Task description »
Below are records; report how many of their lines contain the word "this", giving only the number.

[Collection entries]
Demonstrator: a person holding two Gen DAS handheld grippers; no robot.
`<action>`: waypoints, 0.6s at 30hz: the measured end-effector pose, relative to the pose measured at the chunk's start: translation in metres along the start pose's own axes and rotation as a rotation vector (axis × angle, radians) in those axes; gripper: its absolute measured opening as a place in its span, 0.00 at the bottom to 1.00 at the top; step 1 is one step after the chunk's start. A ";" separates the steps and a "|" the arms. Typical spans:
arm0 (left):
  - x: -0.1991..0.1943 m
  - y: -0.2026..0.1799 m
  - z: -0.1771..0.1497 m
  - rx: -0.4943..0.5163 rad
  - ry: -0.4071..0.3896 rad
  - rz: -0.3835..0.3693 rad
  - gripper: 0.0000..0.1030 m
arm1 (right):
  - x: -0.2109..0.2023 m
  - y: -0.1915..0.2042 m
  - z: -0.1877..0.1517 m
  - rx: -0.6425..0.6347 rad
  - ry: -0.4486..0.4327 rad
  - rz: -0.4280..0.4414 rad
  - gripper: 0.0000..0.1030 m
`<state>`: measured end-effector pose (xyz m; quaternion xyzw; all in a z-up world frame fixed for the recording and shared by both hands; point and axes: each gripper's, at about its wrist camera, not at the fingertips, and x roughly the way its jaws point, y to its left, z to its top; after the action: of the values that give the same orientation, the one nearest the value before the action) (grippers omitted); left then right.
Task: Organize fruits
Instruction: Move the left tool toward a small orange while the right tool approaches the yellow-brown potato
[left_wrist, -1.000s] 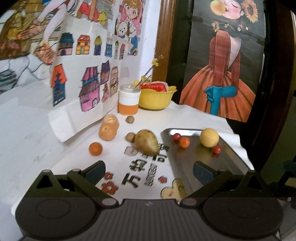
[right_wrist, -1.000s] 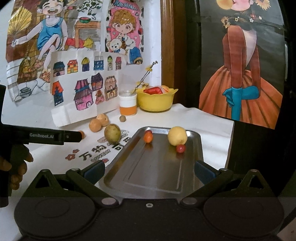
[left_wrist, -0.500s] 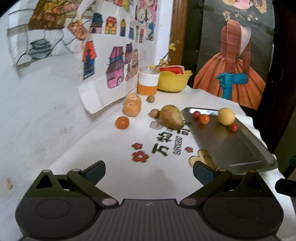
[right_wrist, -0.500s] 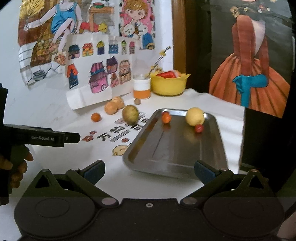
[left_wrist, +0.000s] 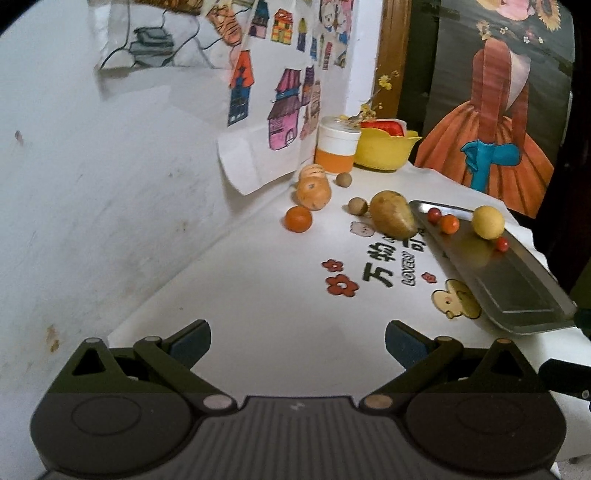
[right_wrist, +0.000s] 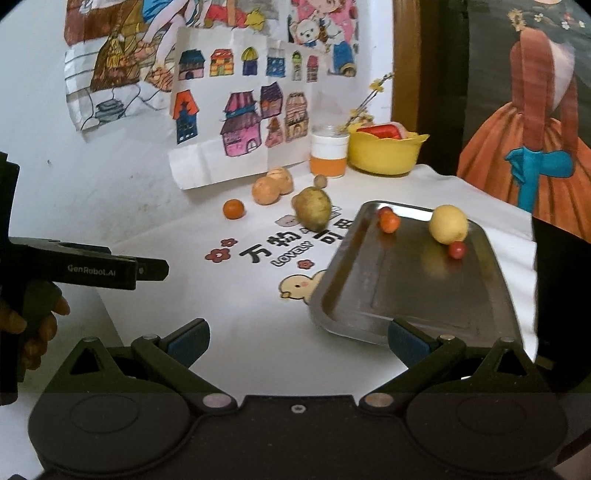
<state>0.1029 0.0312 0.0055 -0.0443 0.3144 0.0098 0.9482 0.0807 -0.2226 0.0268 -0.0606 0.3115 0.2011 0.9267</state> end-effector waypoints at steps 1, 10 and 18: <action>0.001 0.001 0.000 0.001 0.001 0.003 1.00 | 0.003 0.002 0.001 -0.003 0.003 0.003 0.99; 0.013 0.010 0.006 -0.020 -0.003 -0.001 1.00 | 0.026 0.010 0.015 -0.033 0.009 0.018 0.99; 0.031 0.003 0.020 -0.011 -0.005 -0.021 1.00 | 0.034 0.002 0.056 -0.135 -0.063 -0.023 0.99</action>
<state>0.1393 0.0362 0.0029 -0.0531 0.3116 0.0015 0.9487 0.1354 -0.1965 0.0514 -0.1204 0.2671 0.2127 0.9322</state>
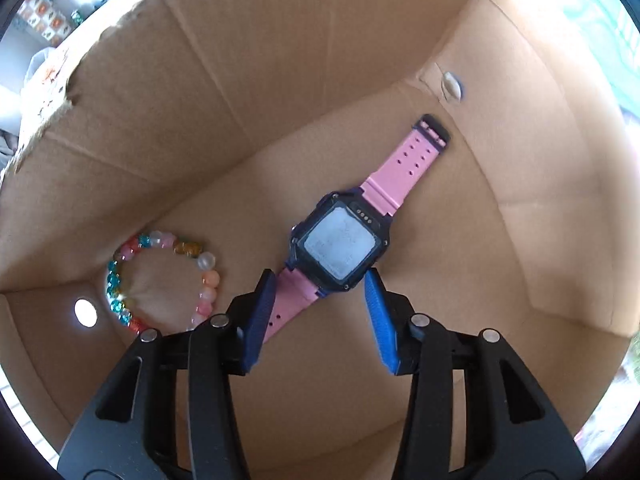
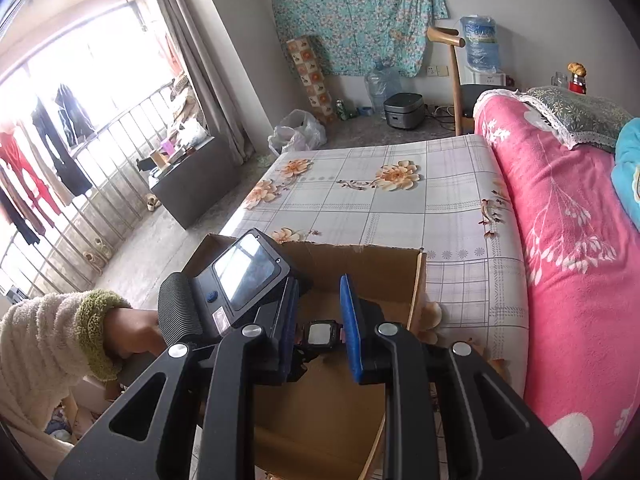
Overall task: Organize jewelry
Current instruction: 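Open both grippers to release the pink-strap watch onto the box floor, then withdraw both grippers from the box back over the charms on the sheet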
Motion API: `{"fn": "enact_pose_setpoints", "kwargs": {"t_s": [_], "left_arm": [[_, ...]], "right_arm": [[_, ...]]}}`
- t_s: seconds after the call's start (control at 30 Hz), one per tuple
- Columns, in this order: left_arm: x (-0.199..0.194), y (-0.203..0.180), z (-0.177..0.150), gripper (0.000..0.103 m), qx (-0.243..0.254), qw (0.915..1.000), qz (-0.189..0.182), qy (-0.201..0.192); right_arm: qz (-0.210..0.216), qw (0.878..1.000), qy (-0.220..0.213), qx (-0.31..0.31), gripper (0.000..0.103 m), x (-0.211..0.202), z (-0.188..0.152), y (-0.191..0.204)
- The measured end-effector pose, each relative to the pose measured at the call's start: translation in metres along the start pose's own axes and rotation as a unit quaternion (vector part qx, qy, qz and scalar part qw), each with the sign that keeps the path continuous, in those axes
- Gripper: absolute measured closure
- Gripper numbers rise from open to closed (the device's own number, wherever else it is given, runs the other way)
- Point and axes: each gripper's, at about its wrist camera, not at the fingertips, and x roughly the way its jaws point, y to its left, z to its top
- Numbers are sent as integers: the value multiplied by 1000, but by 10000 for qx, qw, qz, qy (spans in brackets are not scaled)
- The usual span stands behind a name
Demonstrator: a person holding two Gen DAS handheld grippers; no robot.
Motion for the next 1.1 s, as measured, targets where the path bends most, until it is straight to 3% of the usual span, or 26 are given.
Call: {"fn": "enact_pose_setpoints", "kwargs": {"t_s": [0.23,0.33,0.57,0.7,0.77,0.87,0.93,1.0,1.1], "left_arm": [[-5,16,12,57,-412,9980,-337,-330],[-2,9,18,56,-418,9976,-255,-483],[-73,8,-18,42,-467,9899,-512,-1235],[-136,6,-63,37,-288,9757,-730,-2046],[-173,6,-103,33,-116,9649,-756,-2513],[-231,-1,-155,23,249,9463,-548,-3175],[-230,4,-202,20,347,9370,-347,-3459],[-231,5,-242,19,363,9328,-243,-3577],[-184,2,-271,18,-7,9415,-60,-3370]], "right_arm": [[64,9998,4,211,81,1,-15,-7],[53,9994,-20,342,81,-5,-23,-12],[-11,9982,-330,508,79,-38,-41,-9],[-88,9967,-604,527,71,-62,-59,5],[-81,9956,-805,469,66,-76,-73,17],[-80,9933,-1095,362,49,-93,-101,39],[-181,9925,-1167,329,43,-98,-125,52],[-309,9930,-1091,337,38,-95,-150,62],[-794,9934,-738,376,29,-76,-188,73]]}}
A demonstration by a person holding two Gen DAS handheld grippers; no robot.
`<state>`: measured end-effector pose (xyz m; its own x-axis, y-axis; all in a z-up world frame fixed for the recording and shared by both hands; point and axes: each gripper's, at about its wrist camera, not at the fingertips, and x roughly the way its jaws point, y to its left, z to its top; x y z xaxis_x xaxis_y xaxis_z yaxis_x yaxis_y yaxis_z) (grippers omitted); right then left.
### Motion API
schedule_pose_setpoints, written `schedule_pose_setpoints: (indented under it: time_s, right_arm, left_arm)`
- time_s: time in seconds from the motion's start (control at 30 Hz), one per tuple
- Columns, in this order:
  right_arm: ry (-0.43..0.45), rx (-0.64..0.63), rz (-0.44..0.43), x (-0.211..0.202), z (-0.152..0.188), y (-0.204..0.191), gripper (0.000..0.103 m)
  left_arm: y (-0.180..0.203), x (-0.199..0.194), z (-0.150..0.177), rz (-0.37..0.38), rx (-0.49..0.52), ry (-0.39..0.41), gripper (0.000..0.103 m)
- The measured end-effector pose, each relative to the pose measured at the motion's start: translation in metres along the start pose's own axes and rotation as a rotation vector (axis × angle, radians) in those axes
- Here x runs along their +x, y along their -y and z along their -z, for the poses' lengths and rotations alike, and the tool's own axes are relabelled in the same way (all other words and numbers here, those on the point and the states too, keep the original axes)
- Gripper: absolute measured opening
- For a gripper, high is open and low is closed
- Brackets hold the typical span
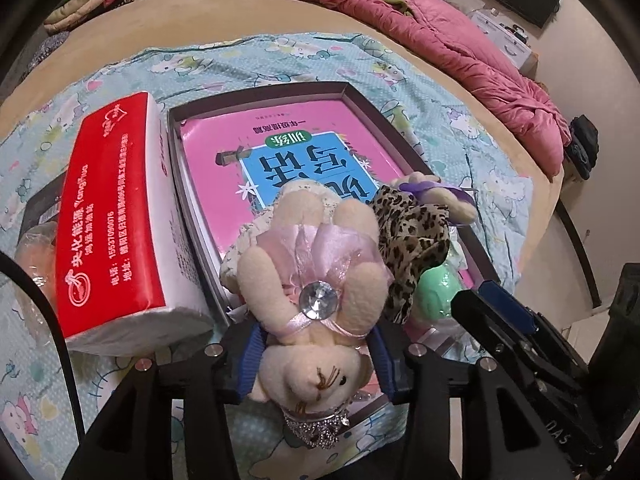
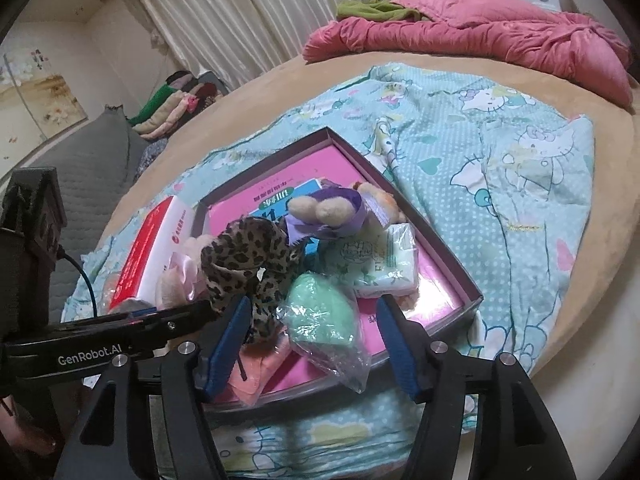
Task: Organize soft objects
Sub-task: 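Lower the bunny into the box with the left tool while the right tool releases the ball, then withdraw both open tools from the box toward the clear bag and tissue pack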
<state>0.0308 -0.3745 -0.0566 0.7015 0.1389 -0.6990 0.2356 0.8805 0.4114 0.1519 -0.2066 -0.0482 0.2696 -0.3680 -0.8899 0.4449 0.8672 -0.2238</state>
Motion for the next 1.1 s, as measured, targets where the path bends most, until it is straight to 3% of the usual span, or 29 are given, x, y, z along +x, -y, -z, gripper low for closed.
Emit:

Solution »
2